* TASK TO CARRY OUT *
Find every line containing the word "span" in the records below; report only how many there are.

|---|

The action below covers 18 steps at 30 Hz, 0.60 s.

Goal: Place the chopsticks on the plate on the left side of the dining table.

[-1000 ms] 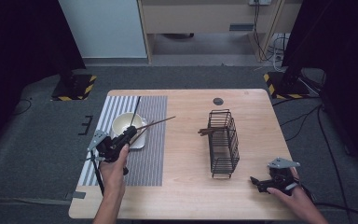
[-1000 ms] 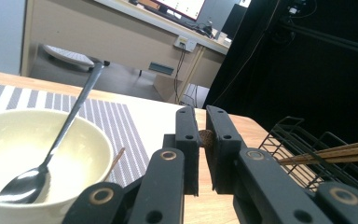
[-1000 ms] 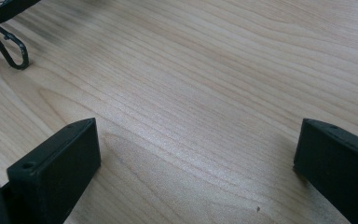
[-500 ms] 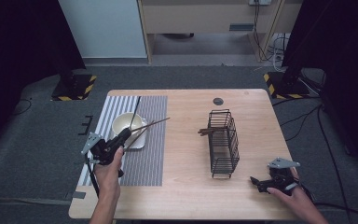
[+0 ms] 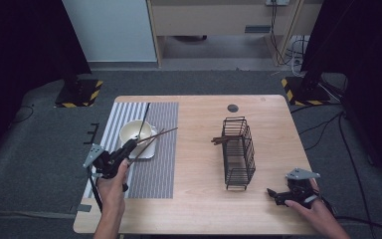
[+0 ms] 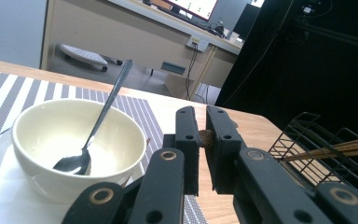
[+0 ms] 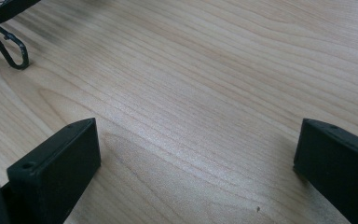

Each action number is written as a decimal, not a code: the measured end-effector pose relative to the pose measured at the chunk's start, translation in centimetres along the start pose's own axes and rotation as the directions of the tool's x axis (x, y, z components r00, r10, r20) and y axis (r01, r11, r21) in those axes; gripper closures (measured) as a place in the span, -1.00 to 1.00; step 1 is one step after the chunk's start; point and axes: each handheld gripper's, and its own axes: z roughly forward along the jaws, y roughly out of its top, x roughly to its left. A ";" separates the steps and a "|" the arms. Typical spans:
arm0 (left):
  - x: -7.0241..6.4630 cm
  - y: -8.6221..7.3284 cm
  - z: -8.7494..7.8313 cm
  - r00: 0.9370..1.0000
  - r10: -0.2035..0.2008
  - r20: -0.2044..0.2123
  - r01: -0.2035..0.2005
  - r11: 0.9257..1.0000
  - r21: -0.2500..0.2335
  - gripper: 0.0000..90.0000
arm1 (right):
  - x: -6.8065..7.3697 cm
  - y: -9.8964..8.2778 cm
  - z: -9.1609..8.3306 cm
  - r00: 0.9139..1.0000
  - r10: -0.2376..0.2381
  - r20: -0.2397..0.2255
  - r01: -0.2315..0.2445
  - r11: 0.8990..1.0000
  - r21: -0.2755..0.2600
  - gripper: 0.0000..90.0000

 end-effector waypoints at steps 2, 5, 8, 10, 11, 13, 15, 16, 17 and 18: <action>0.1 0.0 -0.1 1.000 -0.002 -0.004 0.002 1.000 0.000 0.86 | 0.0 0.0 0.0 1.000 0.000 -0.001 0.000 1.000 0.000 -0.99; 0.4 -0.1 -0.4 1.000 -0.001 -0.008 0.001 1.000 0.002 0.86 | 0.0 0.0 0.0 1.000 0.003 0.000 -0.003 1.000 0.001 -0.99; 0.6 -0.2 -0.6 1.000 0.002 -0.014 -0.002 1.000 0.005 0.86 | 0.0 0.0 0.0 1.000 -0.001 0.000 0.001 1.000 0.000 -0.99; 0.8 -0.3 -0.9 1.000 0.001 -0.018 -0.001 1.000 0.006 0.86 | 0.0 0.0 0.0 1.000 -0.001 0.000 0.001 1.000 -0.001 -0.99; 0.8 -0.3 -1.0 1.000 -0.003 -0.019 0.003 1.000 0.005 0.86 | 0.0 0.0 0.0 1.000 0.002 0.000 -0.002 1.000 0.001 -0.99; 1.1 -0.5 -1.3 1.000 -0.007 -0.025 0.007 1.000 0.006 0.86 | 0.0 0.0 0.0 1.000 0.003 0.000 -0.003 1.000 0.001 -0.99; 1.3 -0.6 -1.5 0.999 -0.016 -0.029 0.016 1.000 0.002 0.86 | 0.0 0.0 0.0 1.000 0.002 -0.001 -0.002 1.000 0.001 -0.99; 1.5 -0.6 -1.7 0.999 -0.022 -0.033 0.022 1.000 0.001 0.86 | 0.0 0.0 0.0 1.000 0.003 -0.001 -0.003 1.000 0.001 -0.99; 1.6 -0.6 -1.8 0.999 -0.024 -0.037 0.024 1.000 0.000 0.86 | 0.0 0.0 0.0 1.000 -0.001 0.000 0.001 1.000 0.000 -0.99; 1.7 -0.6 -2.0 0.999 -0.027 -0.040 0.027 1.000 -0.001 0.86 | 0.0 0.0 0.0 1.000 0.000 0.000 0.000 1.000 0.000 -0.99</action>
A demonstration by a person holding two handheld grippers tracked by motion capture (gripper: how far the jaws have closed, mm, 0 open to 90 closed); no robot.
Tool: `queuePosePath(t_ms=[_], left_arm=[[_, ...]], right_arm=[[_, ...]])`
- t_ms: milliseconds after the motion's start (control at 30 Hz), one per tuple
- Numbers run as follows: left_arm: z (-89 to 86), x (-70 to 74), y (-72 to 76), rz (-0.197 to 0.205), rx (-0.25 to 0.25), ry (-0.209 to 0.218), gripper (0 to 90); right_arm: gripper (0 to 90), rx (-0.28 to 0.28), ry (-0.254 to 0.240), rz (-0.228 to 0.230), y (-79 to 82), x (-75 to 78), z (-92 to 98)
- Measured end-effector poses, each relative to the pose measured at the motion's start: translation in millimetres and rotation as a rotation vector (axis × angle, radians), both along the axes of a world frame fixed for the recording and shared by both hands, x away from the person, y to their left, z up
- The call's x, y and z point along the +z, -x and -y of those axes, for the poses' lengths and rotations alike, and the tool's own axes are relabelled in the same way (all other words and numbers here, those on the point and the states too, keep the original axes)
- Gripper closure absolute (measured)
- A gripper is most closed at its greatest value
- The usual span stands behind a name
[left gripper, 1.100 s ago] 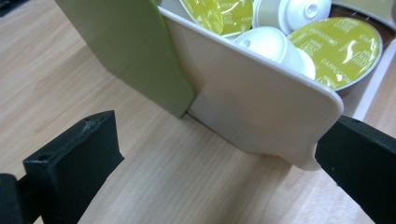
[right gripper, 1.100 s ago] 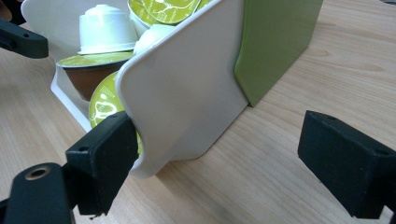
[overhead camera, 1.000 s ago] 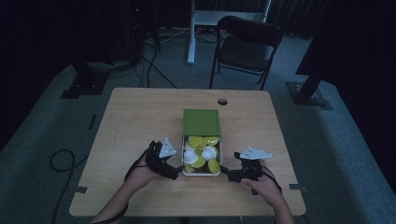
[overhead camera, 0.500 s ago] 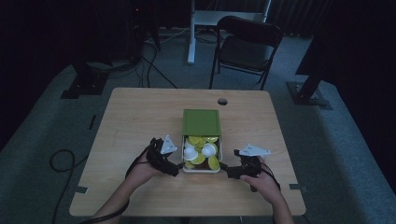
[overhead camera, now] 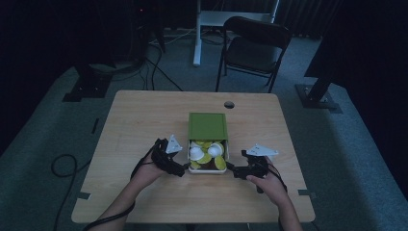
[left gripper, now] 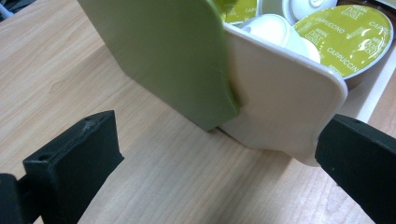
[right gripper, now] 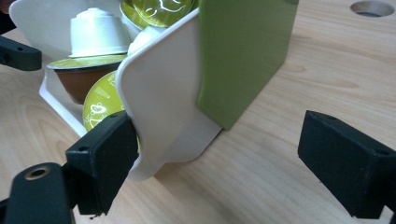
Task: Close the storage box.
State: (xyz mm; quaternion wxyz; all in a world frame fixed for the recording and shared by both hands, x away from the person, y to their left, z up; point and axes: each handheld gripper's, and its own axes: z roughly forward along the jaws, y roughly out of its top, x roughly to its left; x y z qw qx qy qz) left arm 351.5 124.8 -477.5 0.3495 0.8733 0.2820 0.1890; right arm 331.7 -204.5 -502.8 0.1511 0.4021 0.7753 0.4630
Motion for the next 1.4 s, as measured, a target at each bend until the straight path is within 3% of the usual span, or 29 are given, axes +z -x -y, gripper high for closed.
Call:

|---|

* RESPONSE *
3